Sederhananya, peran kemasyarakatan diambil berdasarkan kebutuhan masyarakat itu sendiri. Bukan karena ingin ada dan pengin jadi sesuatu. Kalau butuh negara ya bikin negara, kalau sudah ndak butuh, ya jangan dibutuh-butuhin. Sekarang terlalu banyak hal yang diada-adakan tanpa benar-benar ada kebutuhan akan keberadaannya.“Anda lihat kenapa orang ribut soal Islam Nusantara. Kita tidak sedang posisi dukung atau anti. Tapi pertikaian yang muncul kan dengan pandangan seolah-olah ini pari, bukan sekadar sego.” Ujar Mbah Nun, seinget saya, sekali lagi. Karena luput catatan.
Kata “pari” dan “sego” dijadikan perumpamaan oleh Mbah Nun mengenai satu “produk tangan pertama” dari Allah Swt sendiri, dalam hal ini Islam. Kemudian “sego” sebagai produk turunan yang berasal dari ijtihad manusia. Islamnya ya pasti benar, tapi aplikasinya, turun-turunan penafsiran, pengkitaban, pengkanonan, pendataan, penerapan dan seterusnya itu ya produk manusia. Dia bisa jadi gelombang An-Nahda (Mesir pasca penaklukkan oleh Napoleon, yang kata ini dibawa oleh Kaum Muda ke sini), Ikhwanul Muslimun, Muhammadiyah, NU, LDII, HTI, MTA dllsb. Maiyah pun posisinya juga seperti ini. Semua bisa benar bisa salah. Bisa saja kurang jangkep perhitungan. Bisa luput pemetaan persoalan atau luput timing dan momentum. Dan bisa banyak kemungkinan kurangnya daripada sempurnanya tentu saja.
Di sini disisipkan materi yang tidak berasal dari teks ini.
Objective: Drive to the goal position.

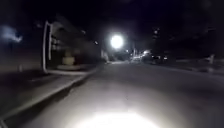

“Makanya di Maiyah kita tidak meributkan kebenaran. Tapi senang, bersenang-senang yang mugo-mugo disenangi Gusti Allah”.
Bagi Mas Sabrang, membangkitkan kebahagiaan dan kesenangan hidup itu justru adalah emergence Maiyah pada dunia, karena hampir tidak ada yang mengambil peran itu sekarang ini. Rata-rata orang ingin benar, bukan ingin senang.
“Kalau orang senang, kreativitasnya bisa melonjak 10 kali lipat dalam ranah-ranah yang dia konsentrasi. Ini belum terlihat sekarang. Orang sekarang banyak menuntut peranan untuk perubahan itu yang ketok moto. Antara demo protes atau jadi politisi, nyaleg, istilahnya berjuang dalam sistem. Padahal ada pola perjuangan yang tidak seperti yang dikenal mainstreamnya manusia. Itu emergence Maiyah di situ menurut saya,” ujar mas Sabrang.